Paths begin to cross when Tony is called upon by Rudy. Hopes of leaving his criminal life behind and reconnecting with his love, Ti-Jeanne, are shattered due to the threats from the posse leader looming over him. Tony must perform a horrific act of murder to obtain a heart to save the life of one of the city’s elite. The situation only gets worse when he involves his relationship with Ti- and Gros-Jeanne.

The magic comes alive for the rest of the novel when Tony seeks help from the spiritualism of Gros-Jeanne. In attempts to save Tony, Ti-Jeanne performs the rituals alongside her Mami and accepts her father spirit. When plans go awry, Tony makes a rash decision that forces Ti-Jeanne to be the one to save herself and the city from Rudy’s evil spiritual acts.

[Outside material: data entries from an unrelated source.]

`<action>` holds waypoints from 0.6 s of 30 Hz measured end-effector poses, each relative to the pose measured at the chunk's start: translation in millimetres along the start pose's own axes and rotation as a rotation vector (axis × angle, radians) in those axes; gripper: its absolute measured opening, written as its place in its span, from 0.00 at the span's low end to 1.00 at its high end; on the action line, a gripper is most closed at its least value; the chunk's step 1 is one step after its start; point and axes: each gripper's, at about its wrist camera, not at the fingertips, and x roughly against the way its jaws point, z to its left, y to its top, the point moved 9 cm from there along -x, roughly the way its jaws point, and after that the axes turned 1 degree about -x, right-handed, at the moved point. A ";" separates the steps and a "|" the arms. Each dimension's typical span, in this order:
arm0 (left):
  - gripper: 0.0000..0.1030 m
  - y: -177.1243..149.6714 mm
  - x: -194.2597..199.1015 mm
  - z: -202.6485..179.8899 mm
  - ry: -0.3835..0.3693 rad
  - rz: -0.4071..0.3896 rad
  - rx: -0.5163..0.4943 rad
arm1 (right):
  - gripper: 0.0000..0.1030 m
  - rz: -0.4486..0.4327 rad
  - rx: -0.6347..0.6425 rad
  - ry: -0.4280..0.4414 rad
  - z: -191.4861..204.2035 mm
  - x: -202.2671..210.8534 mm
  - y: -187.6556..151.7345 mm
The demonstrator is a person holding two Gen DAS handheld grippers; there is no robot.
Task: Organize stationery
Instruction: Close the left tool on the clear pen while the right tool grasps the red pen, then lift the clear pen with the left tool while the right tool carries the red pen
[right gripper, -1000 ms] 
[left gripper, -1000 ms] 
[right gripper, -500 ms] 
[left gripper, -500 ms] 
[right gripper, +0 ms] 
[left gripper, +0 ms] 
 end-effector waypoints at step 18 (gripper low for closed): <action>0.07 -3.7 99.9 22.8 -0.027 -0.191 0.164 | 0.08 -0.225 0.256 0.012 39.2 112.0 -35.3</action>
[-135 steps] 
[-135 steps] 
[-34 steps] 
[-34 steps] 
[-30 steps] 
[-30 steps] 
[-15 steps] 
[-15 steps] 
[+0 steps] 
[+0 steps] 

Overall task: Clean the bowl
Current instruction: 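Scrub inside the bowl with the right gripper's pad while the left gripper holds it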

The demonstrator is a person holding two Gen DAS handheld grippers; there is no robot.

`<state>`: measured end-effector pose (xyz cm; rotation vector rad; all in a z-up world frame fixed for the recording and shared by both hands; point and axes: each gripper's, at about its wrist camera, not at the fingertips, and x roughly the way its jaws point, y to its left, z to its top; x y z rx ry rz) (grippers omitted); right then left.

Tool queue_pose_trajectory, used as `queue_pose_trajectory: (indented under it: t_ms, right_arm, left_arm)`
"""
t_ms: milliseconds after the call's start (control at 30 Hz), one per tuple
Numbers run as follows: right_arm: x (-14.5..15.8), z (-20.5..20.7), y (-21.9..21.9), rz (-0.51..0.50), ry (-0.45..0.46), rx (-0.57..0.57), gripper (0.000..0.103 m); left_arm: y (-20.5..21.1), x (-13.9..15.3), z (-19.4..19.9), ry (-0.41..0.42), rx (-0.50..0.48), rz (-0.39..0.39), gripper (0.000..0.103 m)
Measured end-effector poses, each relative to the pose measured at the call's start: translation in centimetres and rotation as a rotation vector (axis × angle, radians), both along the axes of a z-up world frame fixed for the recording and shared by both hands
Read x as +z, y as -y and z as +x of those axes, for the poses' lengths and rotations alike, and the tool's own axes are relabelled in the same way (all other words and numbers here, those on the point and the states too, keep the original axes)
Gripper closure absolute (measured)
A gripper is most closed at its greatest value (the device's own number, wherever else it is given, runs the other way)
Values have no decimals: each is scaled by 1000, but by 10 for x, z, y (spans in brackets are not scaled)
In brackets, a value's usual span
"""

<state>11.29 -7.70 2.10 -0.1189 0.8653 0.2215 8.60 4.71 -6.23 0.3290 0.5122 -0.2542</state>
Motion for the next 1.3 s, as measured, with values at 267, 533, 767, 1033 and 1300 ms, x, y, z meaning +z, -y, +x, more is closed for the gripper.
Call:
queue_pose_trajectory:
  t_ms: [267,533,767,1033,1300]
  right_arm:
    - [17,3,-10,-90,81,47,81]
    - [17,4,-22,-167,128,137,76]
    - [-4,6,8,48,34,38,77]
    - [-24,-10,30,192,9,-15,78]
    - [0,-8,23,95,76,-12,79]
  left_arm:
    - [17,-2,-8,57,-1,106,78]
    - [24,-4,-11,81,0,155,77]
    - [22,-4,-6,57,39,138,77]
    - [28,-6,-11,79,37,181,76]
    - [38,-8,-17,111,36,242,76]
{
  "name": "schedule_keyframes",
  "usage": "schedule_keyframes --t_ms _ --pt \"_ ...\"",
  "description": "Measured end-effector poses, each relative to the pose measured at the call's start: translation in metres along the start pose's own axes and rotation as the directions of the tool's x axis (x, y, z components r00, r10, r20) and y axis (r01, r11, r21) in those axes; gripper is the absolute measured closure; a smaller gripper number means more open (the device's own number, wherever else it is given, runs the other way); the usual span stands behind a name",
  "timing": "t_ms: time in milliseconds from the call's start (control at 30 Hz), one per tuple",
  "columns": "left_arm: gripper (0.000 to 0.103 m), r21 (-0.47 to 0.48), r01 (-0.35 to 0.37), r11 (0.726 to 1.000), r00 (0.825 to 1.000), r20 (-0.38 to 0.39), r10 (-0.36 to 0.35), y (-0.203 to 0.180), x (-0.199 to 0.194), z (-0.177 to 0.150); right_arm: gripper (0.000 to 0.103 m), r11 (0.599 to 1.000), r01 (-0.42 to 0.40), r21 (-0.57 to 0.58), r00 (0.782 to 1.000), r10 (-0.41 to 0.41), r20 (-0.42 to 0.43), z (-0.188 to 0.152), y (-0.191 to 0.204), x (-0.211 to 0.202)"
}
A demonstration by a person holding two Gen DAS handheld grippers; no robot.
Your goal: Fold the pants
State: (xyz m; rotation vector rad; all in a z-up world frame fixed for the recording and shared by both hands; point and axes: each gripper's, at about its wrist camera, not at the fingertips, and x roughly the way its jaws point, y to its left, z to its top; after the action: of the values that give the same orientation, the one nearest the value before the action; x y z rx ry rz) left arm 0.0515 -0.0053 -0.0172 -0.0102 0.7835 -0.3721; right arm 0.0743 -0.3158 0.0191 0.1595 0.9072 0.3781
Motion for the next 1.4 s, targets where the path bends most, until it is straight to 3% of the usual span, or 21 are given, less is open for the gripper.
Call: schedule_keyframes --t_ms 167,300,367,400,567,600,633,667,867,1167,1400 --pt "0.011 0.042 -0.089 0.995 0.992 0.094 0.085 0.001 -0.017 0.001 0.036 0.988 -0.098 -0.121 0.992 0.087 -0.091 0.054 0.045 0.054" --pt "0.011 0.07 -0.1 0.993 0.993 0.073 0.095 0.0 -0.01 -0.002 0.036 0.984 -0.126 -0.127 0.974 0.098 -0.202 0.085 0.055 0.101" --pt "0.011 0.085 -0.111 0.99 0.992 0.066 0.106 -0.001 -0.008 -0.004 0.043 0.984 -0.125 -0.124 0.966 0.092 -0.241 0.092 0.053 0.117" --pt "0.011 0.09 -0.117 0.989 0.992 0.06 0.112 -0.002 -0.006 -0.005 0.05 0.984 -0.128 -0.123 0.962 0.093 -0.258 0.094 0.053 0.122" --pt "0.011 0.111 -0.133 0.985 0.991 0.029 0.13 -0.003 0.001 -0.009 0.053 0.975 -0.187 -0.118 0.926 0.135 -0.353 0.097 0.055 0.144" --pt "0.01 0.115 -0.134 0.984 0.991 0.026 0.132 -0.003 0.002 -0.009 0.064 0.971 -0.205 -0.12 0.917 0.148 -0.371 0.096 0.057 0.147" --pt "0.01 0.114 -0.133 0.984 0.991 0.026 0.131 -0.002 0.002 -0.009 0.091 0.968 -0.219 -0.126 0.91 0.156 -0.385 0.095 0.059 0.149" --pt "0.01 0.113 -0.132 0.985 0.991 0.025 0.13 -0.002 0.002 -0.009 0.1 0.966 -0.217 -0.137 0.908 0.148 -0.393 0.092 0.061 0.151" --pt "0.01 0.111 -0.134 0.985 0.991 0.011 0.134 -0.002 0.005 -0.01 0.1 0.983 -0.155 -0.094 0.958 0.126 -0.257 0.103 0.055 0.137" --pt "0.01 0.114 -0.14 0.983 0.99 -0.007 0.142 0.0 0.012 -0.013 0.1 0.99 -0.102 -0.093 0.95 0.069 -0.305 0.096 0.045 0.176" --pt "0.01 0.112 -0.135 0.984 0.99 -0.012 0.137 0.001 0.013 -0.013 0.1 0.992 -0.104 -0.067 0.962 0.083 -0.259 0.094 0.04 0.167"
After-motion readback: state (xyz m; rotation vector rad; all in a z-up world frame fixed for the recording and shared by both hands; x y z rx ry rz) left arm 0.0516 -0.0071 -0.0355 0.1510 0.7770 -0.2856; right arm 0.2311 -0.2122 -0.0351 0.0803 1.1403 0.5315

Ti-Jeanne’s personal growth throughout the novel is evident in her attitude toward her elders, culture, and outlook on life. Through acceptance of her ancestry and culture, she finds power and support to overcome steep odds and end the horrific violence of the posse and their heinous leader, despite her personal connection to the man who took her mother away from her at a young age. The story closes with hope, Ti-Jeanne’s victory is monumental, and the stolen heart possesses the power to permanently change the city of Toronto for the better.

The power of women of color feminism and the use of magic, “Obeah,” or seer women, are major themes throughout this novel. Nalo Hopkinson has done a marvelous job of presenting strong female characters who take control of their fate to make change in the world. Her novel is a work of feminist science fiction because it shows a very realistic perception of the struggles women face as single mothers as well as the struggles women with different cultural beliefs face in society. However, it shows their ability to use their culture, background, and experiences as women to overcome obstacles and show the true strength women possess. In addition, themes of community and systemic economic disadvantage run throughout the scenes with the street children. The compassion and heartache written in those scenes reminds readers that there is strength when we band together for a common goal and to put less focus on obtaining material items to achieve happiness and genuine relationships.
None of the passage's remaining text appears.